Problem details:
Among the lines below, keep only those from the one containing "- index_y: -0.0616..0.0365" through the one containing "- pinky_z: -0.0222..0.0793", and reproduce them exactly.

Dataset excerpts
»»

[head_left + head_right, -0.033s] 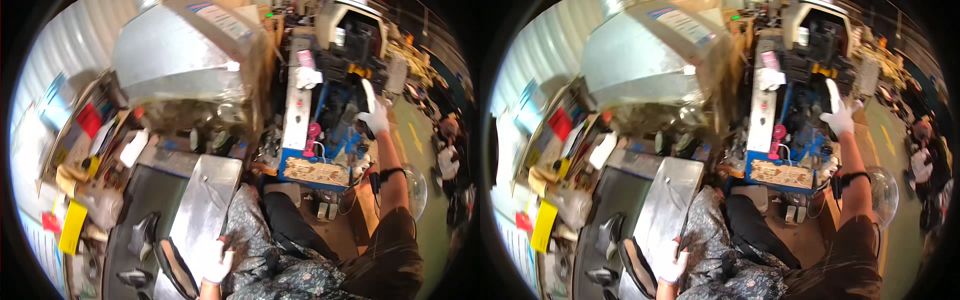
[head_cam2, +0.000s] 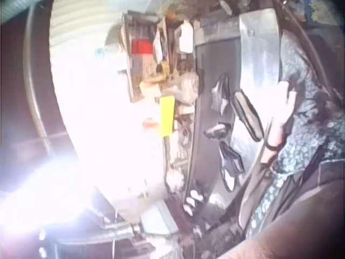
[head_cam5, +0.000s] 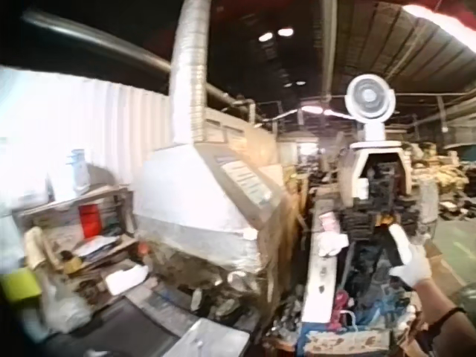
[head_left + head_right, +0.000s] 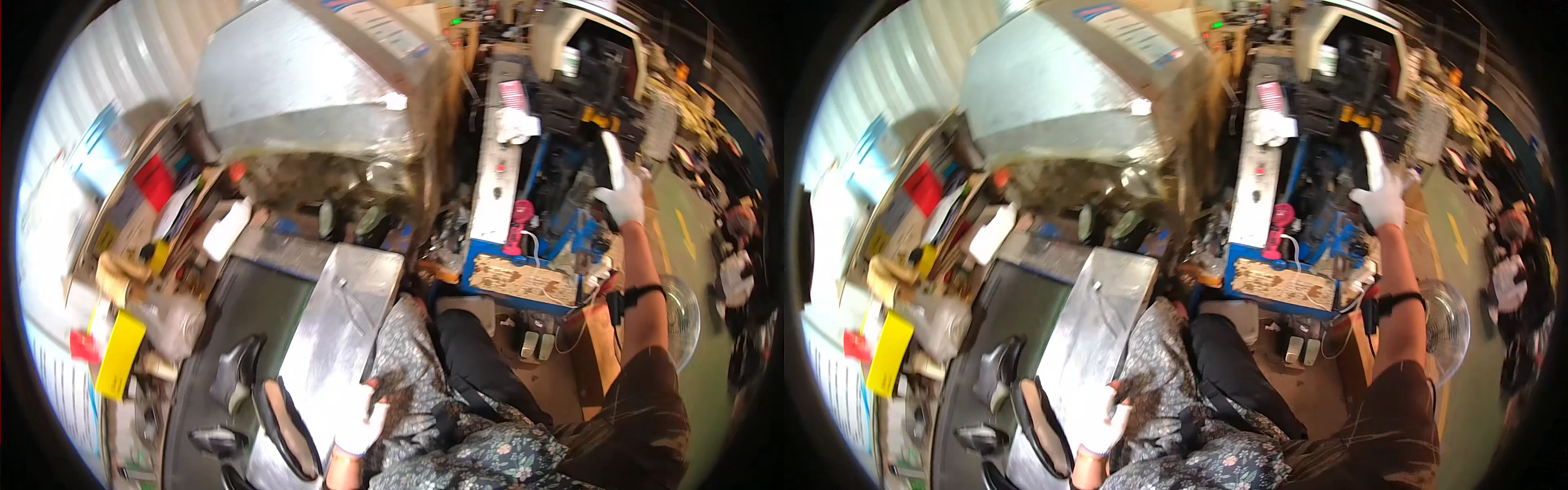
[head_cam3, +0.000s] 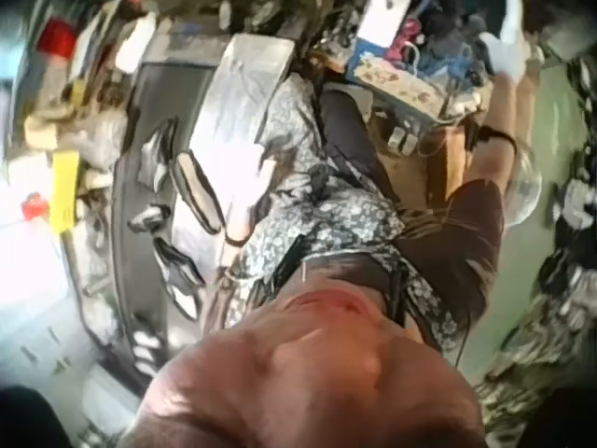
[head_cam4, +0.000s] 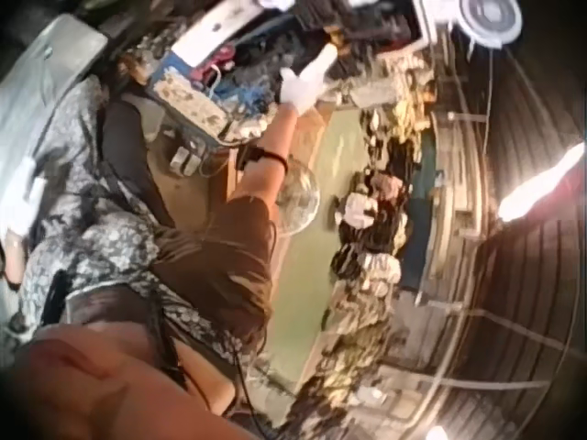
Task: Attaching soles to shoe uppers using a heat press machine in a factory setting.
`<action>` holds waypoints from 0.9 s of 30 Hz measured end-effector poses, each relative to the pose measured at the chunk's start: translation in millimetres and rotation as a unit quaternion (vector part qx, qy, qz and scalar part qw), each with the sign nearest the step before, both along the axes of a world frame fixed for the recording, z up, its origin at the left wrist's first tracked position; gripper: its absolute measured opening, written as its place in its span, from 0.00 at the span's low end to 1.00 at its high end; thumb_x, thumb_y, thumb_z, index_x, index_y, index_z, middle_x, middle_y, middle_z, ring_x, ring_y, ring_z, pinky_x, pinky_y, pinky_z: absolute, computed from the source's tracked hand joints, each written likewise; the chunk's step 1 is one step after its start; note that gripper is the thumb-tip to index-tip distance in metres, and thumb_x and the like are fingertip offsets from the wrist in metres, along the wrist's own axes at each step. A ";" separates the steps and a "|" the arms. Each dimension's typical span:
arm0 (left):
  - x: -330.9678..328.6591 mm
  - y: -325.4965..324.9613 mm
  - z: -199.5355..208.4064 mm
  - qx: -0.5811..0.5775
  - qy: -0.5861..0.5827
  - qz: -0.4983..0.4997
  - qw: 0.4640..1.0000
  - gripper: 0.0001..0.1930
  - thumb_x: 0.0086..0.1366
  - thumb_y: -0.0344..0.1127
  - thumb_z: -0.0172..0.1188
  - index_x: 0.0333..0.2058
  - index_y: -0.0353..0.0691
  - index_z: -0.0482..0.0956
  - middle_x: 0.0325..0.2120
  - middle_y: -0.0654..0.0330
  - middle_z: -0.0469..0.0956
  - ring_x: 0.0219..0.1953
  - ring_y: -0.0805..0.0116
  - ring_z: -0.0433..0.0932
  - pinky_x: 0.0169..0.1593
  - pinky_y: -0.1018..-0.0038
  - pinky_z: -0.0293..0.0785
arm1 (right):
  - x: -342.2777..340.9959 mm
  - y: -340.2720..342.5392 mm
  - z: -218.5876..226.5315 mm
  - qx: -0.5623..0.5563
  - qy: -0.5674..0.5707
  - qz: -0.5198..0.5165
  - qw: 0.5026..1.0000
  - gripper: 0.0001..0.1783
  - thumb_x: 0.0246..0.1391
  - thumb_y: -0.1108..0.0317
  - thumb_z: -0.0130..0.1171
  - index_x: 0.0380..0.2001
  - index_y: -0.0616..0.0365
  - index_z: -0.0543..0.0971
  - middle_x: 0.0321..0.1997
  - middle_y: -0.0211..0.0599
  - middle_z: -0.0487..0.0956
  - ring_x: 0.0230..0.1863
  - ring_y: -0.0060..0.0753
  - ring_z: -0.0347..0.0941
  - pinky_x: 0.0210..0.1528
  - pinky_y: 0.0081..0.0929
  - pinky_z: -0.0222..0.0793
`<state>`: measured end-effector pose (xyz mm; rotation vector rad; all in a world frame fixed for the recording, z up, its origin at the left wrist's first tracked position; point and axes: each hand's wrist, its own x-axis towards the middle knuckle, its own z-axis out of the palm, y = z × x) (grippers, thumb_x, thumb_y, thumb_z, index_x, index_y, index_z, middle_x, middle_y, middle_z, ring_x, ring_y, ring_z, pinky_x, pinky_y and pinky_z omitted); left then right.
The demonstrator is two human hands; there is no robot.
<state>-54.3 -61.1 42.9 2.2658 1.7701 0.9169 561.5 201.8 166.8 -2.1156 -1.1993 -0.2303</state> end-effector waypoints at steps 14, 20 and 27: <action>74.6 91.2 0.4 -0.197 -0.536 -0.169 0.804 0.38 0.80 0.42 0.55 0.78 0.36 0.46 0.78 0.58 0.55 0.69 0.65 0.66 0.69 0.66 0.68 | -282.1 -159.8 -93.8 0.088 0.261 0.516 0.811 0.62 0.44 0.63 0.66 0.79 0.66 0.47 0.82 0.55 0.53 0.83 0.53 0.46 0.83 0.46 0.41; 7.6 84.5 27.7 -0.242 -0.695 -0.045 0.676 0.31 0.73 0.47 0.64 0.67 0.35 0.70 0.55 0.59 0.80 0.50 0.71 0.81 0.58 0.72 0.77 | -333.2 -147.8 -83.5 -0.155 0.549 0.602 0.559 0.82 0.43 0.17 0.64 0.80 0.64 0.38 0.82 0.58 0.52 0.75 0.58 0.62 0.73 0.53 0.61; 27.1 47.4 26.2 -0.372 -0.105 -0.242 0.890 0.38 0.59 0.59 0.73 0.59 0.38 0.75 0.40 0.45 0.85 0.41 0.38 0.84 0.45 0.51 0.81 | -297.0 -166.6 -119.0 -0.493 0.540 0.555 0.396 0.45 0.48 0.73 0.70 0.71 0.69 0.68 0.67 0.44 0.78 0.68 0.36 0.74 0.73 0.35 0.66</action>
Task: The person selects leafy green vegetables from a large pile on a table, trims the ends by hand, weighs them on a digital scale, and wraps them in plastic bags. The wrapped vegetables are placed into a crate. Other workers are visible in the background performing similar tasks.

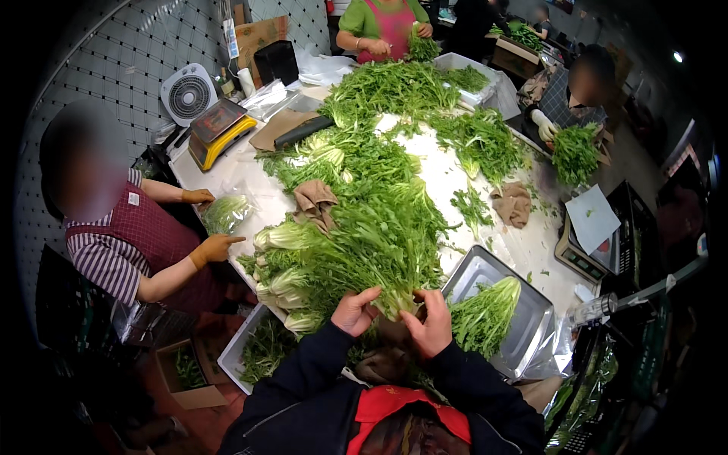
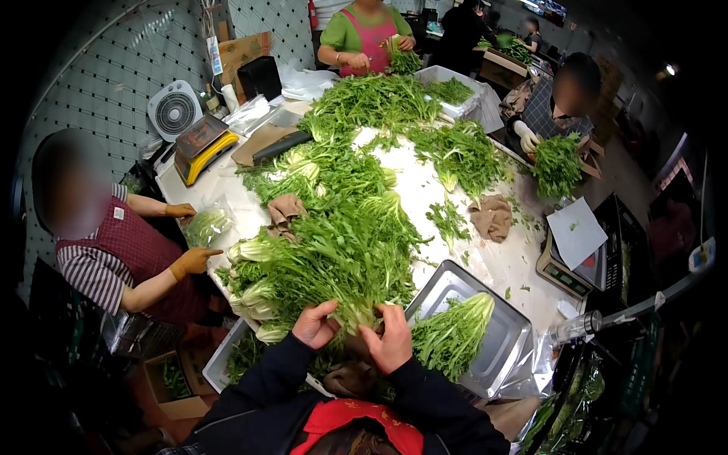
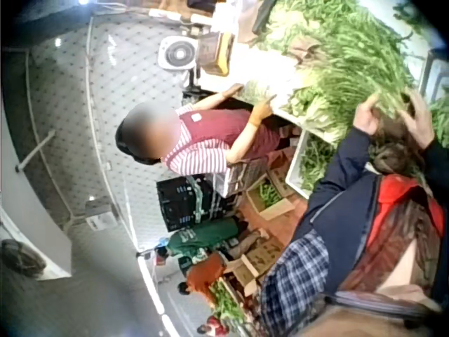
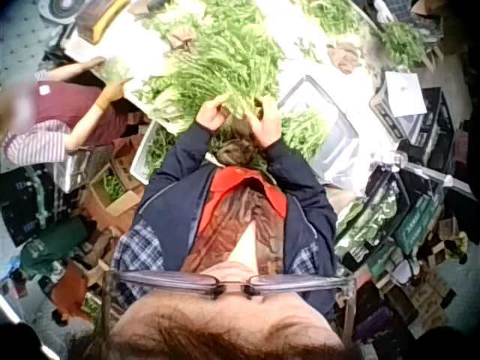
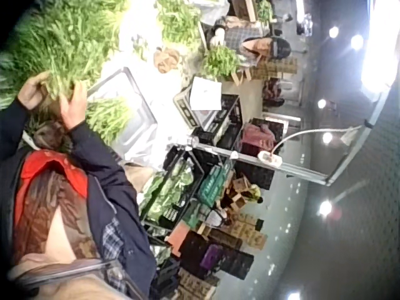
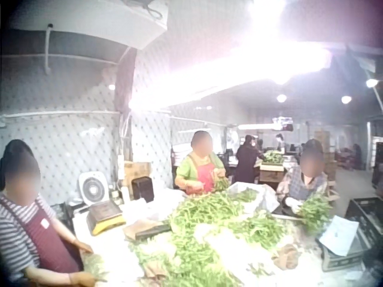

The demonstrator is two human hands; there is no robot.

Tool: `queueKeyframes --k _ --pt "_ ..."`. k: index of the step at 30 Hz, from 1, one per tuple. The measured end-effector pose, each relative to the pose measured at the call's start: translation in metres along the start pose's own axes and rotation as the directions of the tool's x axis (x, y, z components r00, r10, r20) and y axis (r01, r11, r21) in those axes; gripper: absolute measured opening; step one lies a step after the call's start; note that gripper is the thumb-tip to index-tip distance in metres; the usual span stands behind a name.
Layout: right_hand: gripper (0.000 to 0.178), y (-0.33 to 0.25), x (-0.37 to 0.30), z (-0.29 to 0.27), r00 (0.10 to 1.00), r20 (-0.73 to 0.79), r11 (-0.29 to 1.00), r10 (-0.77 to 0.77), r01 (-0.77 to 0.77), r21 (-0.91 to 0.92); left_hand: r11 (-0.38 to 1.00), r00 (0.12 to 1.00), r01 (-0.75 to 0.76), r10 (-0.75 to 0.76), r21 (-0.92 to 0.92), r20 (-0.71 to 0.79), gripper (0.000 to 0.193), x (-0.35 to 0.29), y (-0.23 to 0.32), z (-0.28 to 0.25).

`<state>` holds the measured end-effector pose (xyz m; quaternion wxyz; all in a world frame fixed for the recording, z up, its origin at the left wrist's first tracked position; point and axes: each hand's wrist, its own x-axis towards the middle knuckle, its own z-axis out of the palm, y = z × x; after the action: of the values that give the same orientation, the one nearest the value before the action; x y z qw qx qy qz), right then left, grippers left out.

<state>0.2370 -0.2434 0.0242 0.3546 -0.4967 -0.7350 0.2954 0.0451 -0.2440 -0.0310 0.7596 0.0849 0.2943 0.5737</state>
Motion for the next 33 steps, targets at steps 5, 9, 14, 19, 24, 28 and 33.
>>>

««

Response to the exercise:
  - index_y: -0.0616..0.0365
  - index_z: -0.0543..0.0971
  - middle_x: 0.0321..0.1997
  - middle_y: -0.0211..0.0599
  - middle_z: -0.0487..0.0956
  - ring_x: 0.0230..0.1863
  - ring_y: -0.0060..0.0753
  - ring_z: -0.0347..0.0941
  - pinky_x: 0.0210..0.1528
  - pinky_y: 0.0081..0.0929
  - pinky_z: -0.0222..0.0793

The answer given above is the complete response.